→ **Work instructions**: Copy every entry below, exactly and in full.

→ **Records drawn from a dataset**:
■ ■ ■ ■ ■ ■ ■
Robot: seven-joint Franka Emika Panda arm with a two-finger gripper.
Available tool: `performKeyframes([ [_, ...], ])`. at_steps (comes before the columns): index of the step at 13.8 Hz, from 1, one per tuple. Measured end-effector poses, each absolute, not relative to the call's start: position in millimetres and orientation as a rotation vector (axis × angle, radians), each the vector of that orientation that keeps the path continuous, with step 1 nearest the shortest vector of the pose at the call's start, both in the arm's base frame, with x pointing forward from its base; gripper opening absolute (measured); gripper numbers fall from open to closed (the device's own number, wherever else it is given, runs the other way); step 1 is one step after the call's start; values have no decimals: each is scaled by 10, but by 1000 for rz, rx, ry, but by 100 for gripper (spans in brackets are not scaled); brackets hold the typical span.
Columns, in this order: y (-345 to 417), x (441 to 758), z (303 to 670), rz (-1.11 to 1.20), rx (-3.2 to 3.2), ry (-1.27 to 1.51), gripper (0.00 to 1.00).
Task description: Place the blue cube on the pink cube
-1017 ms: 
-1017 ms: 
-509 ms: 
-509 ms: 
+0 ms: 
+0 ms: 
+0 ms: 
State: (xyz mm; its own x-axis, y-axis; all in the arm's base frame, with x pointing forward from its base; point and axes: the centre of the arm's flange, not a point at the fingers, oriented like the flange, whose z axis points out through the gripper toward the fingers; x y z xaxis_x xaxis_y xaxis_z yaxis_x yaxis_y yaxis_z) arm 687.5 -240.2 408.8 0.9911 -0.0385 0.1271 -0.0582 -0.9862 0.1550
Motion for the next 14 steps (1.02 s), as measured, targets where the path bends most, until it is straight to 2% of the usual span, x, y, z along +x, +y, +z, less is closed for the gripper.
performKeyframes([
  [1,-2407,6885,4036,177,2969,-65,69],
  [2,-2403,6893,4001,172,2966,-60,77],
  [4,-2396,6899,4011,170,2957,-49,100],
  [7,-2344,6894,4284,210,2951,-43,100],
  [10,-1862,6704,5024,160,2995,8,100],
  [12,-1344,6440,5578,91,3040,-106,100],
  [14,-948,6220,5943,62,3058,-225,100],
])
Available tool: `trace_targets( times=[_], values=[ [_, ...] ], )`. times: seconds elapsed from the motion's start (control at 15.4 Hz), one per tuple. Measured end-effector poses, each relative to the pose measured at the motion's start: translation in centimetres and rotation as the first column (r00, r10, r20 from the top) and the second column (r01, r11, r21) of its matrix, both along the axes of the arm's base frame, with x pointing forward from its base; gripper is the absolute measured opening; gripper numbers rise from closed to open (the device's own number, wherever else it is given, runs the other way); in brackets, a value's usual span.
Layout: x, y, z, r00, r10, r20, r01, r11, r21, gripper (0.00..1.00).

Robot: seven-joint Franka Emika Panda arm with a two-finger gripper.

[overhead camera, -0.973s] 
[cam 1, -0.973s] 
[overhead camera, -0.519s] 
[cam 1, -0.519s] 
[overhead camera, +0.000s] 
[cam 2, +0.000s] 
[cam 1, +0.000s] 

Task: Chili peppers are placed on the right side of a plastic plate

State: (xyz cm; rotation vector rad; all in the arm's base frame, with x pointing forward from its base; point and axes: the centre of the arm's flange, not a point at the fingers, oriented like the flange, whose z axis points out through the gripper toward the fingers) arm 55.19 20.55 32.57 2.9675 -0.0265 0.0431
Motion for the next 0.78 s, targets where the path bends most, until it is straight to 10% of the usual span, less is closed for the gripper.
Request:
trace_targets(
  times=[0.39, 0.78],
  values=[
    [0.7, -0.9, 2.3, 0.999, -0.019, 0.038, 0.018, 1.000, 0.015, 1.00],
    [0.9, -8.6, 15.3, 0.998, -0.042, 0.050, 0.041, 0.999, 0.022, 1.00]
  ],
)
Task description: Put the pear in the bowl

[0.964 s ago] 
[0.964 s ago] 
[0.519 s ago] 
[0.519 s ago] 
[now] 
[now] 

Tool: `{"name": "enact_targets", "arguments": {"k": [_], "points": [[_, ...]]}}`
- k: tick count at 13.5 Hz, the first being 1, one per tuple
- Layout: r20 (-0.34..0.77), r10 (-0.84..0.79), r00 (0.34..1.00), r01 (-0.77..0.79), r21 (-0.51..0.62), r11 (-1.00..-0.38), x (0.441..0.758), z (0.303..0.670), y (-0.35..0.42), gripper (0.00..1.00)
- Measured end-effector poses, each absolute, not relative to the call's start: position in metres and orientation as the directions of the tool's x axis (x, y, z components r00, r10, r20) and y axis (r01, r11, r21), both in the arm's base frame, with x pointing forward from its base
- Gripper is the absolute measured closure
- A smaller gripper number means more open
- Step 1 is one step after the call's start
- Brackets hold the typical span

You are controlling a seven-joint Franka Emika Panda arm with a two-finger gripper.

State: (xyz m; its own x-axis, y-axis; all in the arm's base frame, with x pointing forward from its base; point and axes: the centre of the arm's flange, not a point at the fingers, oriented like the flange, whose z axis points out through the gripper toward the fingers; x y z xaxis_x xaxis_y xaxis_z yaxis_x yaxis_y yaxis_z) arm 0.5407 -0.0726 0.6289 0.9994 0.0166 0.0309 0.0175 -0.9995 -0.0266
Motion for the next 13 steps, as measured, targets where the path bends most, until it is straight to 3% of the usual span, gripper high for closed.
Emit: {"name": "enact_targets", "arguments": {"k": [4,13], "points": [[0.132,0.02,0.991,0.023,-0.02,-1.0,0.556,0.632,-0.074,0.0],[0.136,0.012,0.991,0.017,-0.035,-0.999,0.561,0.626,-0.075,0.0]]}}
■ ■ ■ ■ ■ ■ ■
→ **Solution to the problem**:
Robot: seven-joint Franka Emika Panda arm with a two-finger gripper.
Available tool: `performKeyframes([ [_, ...], ])`. at_steps (comes before the columns): index of the step at 13.8 Hz, from 1, one per tuple. Measured end-effector poses, each absolute, not relative to the call's start: position in millimetres and orientation as a rotation vector (axis × angle, radians), each the vector of that orientation that keeps the path continuous, with step 1 nearest the shortest vector of the pose at the call's start, both in the arm's base frame, with x pointing forward from its base; gripper opening absolute (measured); gripper numbers fall from open to closed (the device's own number, wherever else it is given, runs the other way); step 1 is one step after the call's start; values have no decimals: each is scaled by 10, but by 1000 for rz, rx, ry, but by 100 for gripper (spans in brackets are not scaled); brackets hold the typical span.
Columns, in this order: y (-345 to 417), x (441 to 758), z (303 to 670), rz (-1.11 to 1.20), rx (-3.2 to 3.2), ry (-1.27 to 1.51), gripper (0.00 to 1.00).
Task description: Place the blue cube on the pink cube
-1017 ms: 
-1017 ms: 
-509 ms: 
-509 ms: 
+0 ms: 
+0 ms: 
+0 ms: 
State: (xyz mm; its own x-axis, y-axis; all in the arm's base frame, with x pointing forward from its base; point and axes: the centre of the arm's flange, not a point at the fingers, oriented like the flange, whose z axis points out through the gripper toward the fingers; x y z xaxis_x xaxis_y xaxis_z yaxis_x yaxis_y yaxis_z) arm 687.5 -240.2 408.8 0.9911 -0.0385 0.1271 -0.0582 -0.9862 0.1550
Motion for the next 14 steps (1.02 s), as measured, targets where the path bends most, until it is straight to 2% of the usual span, x, y, z along +x, +y, +z, less is closed for the gripper.
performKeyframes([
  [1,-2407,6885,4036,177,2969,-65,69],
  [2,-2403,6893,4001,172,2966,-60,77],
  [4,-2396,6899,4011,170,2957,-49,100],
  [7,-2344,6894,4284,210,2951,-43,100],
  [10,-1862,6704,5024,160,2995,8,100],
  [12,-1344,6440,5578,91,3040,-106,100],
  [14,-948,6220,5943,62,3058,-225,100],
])
Available tool: `trace_targets( times=[_], values=[ [_, ...] ], )`. times: seconds elapsed from the motion's start (control at 15.4 Hz), one per tuple. Measured end-effector poses, each relative to the pose measured at the motion's start: translation in centimetres and rotation as the first column (r00, r10, r20 from the top) and the second column (r01, r11, r21) of its matrix, both along the axes of the arm's base frame, with x pointing forward from its base; gripper is the absolute measured opening; gripper numbers rise from closed to open (the device's own number, wherever else it is given, runs the other way); in brackets, a value's usual span.
Layout: x, y, z, r00, r10, r20, r01, r11, r21, gripper (0.00..1.00).

Robot: seven-joint Franka Emika Panda arm with a two-finger gripper.

[overhead camera, -0.973s] 
[cam 1, -0.973s] 
[overhead camera, -0.519s] 
[cam 1, -0.519s] 
[overhead camera, +0.000s] 
[cam 2, +0.000s] 
[cam 1, +0.000s] 

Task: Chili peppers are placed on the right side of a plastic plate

State: (xyz cm; rotation vector rad; all in the arm's base frame, with x pointing forward from its base; point and axes: the centre of the arm's flange, not a point at the fingers, oriented like the flange, whose z axis points out through the gripper toward the fingers) arm 55.19 20.55 32.57 2.9675 -0.0265 0.0431
Motion for the next 0.78 s, targets where the path bends most, until it is straight to 10% of the usual span, less is closed for the gripper.
Request:
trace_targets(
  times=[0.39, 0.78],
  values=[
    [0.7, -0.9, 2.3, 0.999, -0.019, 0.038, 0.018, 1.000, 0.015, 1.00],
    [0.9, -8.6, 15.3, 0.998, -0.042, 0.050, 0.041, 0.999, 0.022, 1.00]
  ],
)
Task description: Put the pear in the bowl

[0.964 s ago] 
[0.964 s ago] 
[0.519 s ago] 
[0.519 s ago] 
[now] 
[now] 

Tool: `{"name": "enact_targets", "arguments": {"k": [_], "points": [[_, ...]]}}`
- k: tick count at 13.5 Hz, the first being 1, one per tuple
- Layout: r20 (-0.34..0.77), r10 (-0.84..0.79), r00 (0.34..1.00), r01 (-0.77..0.79), r21 (-0.51..0.62), r11 (-1.00..-0.38), x (0.441..0.758), z (0.303..0.670), y (-0.35..0.42), gripper (0.00..1.00)
- Measured end-effector poses, each absolute, not relative to the call's start: position in metres and orientation as the directions of the tool's x axis (x, y, z components r00, r10, r20) and y axis (r01, r11, r21), both in the arm's base frame, with x pointing forward from its base
- Gripper is the absolute measured closure
- A smaller gripper number means more open
- Step 1 is one step after the call's start
- Brackets hold the typical span

You are controlling a seven-joint Franka Emika Panda arm with a two-finger gripper.

State: (xyz m; its own x-axis, y-axis; all in the arm's base frame, with x pointing forward from its base; point and axes: the centre of the arm's flange, not a point at the fingers, oriented like the flange, whose z axis points out through the gripper toward the fingers; x y z xaxis_x xaxis_y xaxis_z yaxis_x yaxis_y yaxis_z) arm 0.5407 -0.0726 0.6289 0.9994 0.0166 0.0309 0.0175 -0.9995 -0.0266
Motion for the next 13 steps, as measured, targets where the path bends most, until it is straight to 3% of the usual span, gripper high for closed.
Emit: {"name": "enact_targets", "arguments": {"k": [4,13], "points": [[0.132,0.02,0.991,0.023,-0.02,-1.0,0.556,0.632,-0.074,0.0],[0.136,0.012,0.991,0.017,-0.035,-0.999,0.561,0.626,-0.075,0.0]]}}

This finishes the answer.